Wyndham Hill-Smith

Personal information
- Born: 16 February 1909 Angaston, South Australia
- Died: 25 October 1990 (aged 81) Angaston, South Australia
- Batting: Left-handed
- Role: Batsman
- Relations: Clem Hill (uncle); Stanley Hill (uncle); Les Hill (uncle); Arthur Hill (uncle); Henry Hill (uncle); Percival Hill (uncle);

Domestic team information
- 1931/32–1933/34: Western Australia
- FC debut: 19 March 1932 Western Australia v South Africans
- Last FC: 26 March 1934 Western Australia v Australian XI

Career statistics
| Competition | First-class |
| Matches | 9 |
| Runs scored | 393 |
| Batting average | 28.07 |
| 100s/50s | 0/4 |
| Top score | 68 |
| Catches/stumpings | 3/– |
- Source: CricketArchive, 15 December 2008

= Wyndham Hill-Smith =

Australian cricketer and winemaker

Wyndham Hill-Smith (16 February 1909 – 25 October 1990) was an Australian cricketer and wine-maker.

==Cricketer==
The nephew of Australia Test captain Clem Hill, Hill-Smith was a left-handed batsman. He attended St Peter's College, Adelaide, playing in the college cricket team that toured Ceylon in January 1928.

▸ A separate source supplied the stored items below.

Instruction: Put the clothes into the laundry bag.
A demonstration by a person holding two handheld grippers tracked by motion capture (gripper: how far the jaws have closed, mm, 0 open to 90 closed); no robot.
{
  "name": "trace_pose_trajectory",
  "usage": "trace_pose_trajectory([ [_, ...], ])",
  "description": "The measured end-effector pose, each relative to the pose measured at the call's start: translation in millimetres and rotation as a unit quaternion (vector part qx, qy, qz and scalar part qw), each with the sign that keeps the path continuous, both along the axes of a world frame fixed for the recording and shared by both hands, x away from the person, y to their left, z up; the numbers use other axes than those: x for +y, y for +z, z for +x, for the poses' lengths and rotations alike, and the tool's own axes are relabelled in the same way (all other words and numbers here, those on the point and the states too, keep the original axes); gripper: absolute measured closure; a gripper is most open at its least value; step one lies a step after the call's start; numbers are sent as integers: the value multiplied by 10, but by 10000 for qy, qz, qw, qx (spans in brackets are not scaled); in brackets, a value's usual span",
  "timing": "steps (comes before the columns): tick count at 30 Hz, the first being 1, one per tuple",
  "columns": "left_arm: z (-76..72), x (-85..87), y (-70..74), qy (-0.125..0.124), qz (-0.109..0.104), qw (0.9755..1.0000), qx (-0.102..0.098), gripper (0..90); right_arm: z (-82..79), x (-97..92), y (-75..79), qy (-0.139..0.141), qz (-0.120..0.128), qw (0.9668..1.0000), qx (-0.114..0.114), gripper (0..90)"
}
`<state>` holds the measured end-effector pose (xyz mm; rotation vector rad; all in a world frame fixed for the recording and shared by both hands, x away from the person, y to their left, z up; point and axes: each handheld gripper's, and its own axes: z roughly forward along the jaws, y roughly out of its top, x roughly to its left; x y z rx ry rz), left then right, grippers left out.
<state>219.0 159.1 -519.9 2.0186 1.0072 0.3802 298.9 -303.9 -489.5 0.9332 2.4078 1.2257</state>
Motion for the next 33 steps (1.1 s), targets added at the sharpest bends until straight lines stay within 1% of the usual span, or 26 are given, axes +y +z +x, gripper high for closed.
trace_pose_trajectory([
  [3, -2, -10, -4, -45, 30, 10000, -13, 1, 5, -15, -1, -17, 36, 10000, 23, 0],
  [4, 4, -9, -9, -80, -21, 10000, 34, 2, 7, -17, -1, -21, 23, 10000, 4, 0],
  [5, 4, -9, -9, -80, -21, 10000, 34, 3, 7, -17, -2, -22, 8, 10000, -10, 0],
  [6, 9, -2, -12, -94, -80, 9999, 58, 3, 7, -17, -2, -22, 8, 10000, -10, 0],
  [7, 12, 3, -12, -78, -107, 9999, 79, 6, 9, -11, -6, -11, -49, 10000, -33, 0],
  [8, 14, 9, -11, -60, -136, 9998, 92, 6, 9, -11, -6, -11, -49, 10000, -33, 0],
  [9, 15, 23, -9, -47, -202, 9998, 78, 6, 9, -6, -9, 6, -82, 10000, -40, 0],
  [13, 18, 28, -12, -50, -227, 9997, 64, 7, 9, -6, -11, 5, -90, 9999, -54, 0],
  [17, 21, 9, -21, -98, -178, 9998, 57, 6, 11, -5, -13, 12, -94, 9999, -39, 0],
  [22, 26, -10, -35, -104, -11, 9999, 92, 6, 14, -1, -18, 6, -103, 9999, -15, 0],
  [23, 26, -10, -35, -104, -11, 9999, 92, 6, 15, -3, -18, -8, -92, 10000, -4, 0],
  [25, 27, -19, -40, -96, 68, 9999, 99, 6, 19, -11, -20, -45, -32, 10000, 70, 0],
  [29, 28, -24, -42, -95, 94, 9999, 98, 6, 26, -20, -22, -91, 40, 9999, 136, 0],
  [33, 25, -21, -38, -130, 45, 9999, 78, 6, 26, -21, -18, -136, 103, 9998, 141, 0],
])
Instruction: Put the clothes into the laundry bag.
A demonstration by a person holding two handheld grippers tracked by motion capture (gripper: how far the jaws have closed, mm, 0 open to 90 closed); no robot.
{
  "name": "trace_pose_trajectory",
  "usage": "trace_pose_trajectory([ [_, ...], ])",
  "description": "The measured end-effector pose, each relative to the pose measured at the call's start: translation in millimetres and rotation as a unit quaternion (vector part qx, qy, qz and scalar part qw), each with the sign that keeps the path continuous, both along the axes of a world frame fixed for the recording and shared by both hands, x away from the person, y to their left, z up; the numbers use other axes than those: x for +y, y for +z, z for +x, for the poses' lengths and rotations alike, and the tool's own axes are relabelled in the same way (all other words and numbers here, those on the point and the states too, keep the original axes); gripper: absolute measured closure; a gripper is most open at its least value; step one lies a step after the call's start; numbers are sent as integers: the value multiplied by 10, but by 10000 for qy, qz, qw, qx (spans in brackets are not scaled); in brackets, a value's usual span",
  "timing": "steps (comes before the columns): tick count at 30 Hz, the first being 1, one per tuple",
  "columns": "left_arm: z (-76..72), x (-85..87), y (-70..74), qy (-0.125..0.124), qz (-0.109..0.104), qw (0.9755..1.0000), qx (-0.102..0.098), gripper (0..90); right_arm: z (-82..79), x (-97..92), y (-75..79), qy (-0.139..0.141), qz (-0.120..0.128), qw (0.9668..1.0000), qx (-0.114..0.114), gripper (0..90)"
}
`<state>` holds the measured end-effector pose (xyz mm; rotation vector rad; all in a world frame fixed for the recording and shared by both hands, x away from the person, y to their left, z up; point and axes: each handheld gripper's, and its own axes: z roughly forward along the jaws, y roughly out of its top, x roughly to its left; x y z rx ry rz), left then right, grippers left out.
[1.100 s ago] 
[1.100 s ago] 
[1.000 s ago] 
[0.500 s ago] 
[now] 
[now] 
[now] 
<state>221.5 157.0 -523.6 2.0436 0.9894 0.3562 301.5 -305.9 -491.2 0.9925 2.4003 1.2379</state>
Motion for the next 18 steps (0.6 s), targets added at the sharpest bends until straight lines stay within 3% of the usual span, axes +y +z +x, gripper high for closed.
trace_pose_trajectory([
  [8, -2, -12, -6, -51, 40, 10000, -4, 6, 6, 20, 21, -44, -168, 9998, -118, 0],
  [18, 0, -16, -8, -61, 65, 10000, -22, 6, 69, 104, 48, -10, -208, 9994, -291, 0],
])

He played eight first-class matches for Western Australia and one for a representative Australian XI. He made his first-class debut against the touring South Africans at the WACA Ground in 1932. Opening the batting, he made 56 runs before being dismissed by Xen Balaskas.

==Wine-maker==
Following the death of his brother Sidney in the Kyeema aircraft crash in 1938, Hill-Smith returned to South Australia to take on the management of the family winery, Yalumba at Angaston. He led the company from 1938 to 1986. In 1980, Hill-Smith was appointed an Officer of the Order of the British Empire (OBE) for services to the wine industry and horse racing.

A grandstand at Cheltenham Park Racecourse in Adelaide was named the Wyndham Hill Smith Grandstand. His Wisden obituary concluded with the comment, "In later life he became famous for the liberal hospitality which he extended to touring teams at his Yalumba vineyard in South Australia."